Pobre Esteban… le aguardaba la difícil tarea de explicarle a su abuela por qué su adorado pajarito ya no la despertaría cada mañana con su dulce canto. Pero al canario, eso era lo que menos le importaba.
Era libre.
El viento, la luz, el azul inmenso del cielo. Nunca regresaría a la oscuridad de la jaula, ni volvería a confinar su canto a nadie más que a Aquel que se lo había otorgado, como una exquisita alabanza.

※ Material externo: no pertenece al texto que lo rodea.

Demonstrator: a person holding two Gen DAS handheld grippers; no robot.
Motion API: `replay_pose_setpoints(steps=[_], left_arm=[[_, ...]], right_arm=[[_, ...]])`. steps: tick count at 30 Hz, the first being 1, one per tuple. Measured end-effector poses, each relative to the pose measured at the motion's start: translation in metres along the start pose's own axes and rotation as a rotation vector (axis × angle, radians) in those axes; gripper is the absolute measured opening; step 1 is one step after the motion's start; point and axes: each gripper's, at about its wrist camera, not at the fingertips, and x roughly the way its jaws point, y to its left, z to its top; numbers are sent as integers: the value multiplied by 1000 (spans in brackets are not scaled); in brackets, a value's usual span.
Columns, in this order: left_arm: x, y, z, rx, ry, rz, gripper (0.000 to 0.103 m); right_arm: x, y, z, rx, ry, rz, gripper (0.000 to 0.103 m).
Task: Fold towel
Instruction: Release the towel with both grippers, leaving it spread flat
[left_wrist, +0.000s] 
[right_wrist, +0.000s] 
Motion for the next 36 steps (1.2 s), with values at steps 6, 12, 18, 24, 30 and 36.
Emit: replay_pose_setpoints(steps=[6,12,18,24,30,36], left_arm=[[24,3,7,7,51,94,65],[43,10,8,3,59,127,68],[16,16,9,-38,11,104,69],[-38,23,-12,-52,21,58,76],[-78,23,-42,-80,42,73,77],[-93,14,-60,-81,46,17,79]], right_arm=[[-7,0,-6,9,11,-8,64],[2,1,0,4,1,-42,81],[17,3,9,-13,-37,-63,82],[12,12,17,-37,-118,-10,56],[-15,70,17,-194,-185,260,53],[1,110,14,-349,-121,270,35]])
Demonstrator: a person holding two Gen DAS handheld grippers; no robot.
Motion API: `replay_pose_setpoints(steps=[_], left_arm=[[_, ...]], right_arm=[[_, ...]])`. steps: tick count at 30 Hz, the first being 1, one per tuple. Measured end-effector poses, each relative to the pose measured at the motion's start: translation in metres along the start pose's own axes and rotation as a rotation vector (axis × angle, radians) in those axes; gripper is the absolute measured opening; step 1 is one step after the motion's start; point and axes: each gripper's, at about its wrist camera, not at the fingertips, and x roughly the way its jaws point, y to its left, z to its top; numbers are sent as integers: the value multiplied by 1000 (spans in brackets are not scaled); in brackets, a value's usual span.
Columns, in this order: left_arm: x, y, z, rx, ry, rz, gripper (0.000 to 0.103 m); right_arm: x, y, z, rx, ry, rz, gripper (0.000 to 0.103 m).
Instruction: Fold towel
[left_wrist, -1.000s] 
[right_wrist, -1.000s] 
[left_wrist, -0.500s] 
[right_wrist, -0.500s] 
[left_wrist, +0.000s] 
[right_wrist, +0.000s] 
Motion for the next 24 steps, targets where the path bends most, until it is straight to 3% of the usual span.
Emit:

Viento. Nubes. Cielo azul. Libertad.
Abrió las plumas de sus alas y surcó, con deleite e intrépido vuelo, el amplio lienzo celeste de la bóveda vespertina de un pueblo que comenzaba a sumirse en las primeras luces del otoño. Descendió hasta los límites de un pequeño jardín público y aprovechó una ráfaga de aire para avanzar hacia el centro. Atravesó calles de casas gemelas, pequeñas y blancas; luego se abrió paso entre los altos edificios de un fraccionamiento del que brotaban risas, conversaciones y sonidos domésticos.
Dobló en la calle Otawa y se encontró con la imponente sombra del edificio blanco que albergaba el museo: un ilustre anciano cargado de historia y conocimiento. Tomó una tangente y bajó por una avenida transitada, saturada de autos, aromas y ruidos, propia de un lugar que, paso a paso, dejaba de ser provincia para transformarse en ciudad.
Decidió visitar el café de la esquina, concurrido a esa hora de la tarde. Sus ventanales de inspiración parisina le ofrecieron algo de sombra al pasar bajo ellos. Una dama gritó escandalizada cuando las plumas del ave rozaron su mejilla regordeta, exclamando algo histérico sobre un “animalejo atrevido”.
El teatro vino después.
Y, tras una serie desafortunada de acontecimientos vertiginosos —en los que el aire pareció hacerse el desentendido—, el joven canario terminó frente a las puertas de un antiguo edificio de fachada victoriana.
No teniendo más remedio que cruzar su portal, ingresó, con ayuda del viento, a un mundo de largos pasillos y amplios recibidores donde los ruidos, sonidos y melodías se entremezclaban en un caos vibrante de voces, timbres y tonalidades. Distintos instrumentos eran ejecutados por niños y muchachos de variadas edades y estaturas.
Era la academia de música.
—¡Hey! ¡Un pájaro! —exclamó un chiquillo, abalanzándose peligrosamente hacia él con los brazos extendidos, los dedos curvados como garras aterradoras.
El canario apenas logró esquivarlo. Se alejó velozmente, escuchando el grito frustrado del niño, y subió por las escaleras de barandal movedizo hasta encontrar una angosta ventana de cristal biselado por la que consiguió salir al exterior.
Así llegó a un pequeño jardín circular, amurallado, en cuyo perímetro se alineaban varias ventanas desde las que escapaban fragmentos de distintas piezas musicales. Alumnos inexpertos intentaban dominar flautas, clarinetes, pianos y otros instrumentos bajo la guía paciente de sus maestros.
Una de aquellas ventanas estaba abierta.
Desde su interior emergía un sonido distinto, uno que pareció llamarlo con suavidad. El canario eligió ese marco como punto de descanso. Se posó sobre la madera y asomó su cabecita color ocre para contemplar la escena que se describirá a continuación.
Y con ella —podría decirse— dará inicio esta historia.
La historia de dos amigos… y de los amigos que vendrán.
La historia de cómo un encuentro simple e inesperado puede convertirse en el principio de algo mucho más grande; de cómo los acontecimientos cotidianos, aparentemente pequeños, pueden transformarse en una aventura digna de ser recordada.